600 poor black male sharecroppers, 399 with syphilis and 201 without from Macon County, Alabama were enrolled between 1932 and 1972, but never diagnosed or treated. The victims’ families had never been given an official U.S. apology – until Former President Clinton issued a public government apology first in May, 1997, 15 years ago.

Those with syphilis were never diagnosed and never treated. An official penicillin cure was established by 1947, but none of the men were given the anticdote. Those that asked for it were given placebos. The men were told they had “bad blood” which might include syphilis, anemia and fatigue. For agreeing to participate in the study, the men were given free medical exams, free meals and free burial insurance but autopsies were required. Most of them wouldn’t be alive to enjoy the incentives.

The men suffered from tumors, heart disease, paralysis, blindness and insanity before passing away.  By the time the experiment was exposed and extinguished, hundreds of black men had died, dozens of wives were infected and had given birth to babies born with the disease. Once the NAACP filed a class-action lawsuit, the remaining relatives were given a $10 million settlement to split, healthcare and treatment for syphilis. Only 74 of the men survived the experiment.

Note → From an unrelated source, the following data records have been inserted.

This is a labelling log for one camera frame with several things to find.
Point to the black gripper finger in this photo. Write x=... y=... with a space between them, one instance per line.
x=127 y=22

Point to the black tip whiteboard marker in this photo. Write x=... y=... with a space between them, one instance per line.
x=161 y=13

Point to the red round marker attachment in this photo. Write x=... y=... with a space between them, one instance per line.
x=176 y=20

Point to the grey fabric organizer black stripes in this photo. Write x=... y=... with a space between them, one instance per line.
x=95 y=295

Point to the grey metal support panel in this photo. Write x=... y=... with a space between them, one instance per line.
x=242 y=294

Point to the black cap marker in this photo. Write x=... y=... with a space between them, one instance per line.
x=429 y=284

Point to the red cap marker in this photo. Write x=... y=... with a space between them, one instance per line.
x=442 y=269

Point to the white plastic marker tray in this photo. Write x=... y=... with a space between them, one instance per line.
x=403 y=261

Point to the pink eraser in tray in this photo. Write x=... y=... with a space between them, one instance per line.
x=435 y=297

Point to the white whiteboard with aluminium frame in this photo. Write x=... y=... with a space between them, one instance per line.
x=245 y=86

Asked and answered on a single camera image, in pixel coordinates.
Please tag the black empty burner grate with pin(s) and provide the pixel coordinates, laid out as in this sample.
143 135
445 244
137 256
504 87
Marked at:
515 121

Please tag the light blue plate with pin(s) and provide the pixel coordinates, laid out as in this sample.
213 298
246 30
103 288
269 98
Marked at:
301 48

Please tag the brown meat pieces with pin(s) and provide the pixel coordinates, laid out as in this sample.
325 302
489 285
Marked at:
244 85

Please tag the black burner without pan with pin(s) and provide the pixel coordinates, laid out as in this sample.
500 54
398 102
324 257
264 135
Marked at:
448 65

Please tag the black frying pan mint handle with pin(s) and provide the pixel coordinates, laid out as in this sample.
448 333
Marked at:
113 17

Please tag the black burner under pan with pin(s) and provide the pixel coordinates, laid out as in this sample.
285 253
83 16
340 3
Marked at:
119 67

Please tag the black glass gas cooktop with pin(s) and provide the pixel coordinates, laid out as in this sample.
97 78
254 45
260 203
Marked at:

A meeting was held last March in Washington by a Presidential bioethics commission to discussion the issue of human medical testing, which has been a practice involving poor blacks, prisoners and mental patients for decades. When the U.S. banned testing in the 1970’s, the government moved to foreign countries like Uganda for testing of the AIDS virus. The Obama Administration charged the bioethics commission with focusing on federally funded international studies, and to form groups to investigate the most recent human medical experiments done overseas.

In Former President Clinton’s apology he said, “The United States Government did something that was wrong, deeply, profoundly, morally wrong. It was an outrage to our commitment to integrity and equality for all our citizens. We can end the silence. We can stop turning our heads away. We can look at you in the eye and finally say on behalf of the American people what the United States Government did was shameful, and I am sorry…The people who ran the study at Tuskegee diminished the stature of man by abandoning the most basic ethical precepts. They forget their pledge to heal and repair. They had the power to heal the survivors and all the others and they did not. Mr. Shaw, the others who are here, the family members who are with us in Tuskegee, only you have the power to forgive. Your presence here shows us that you have chosen a better path than your government did so long ago.”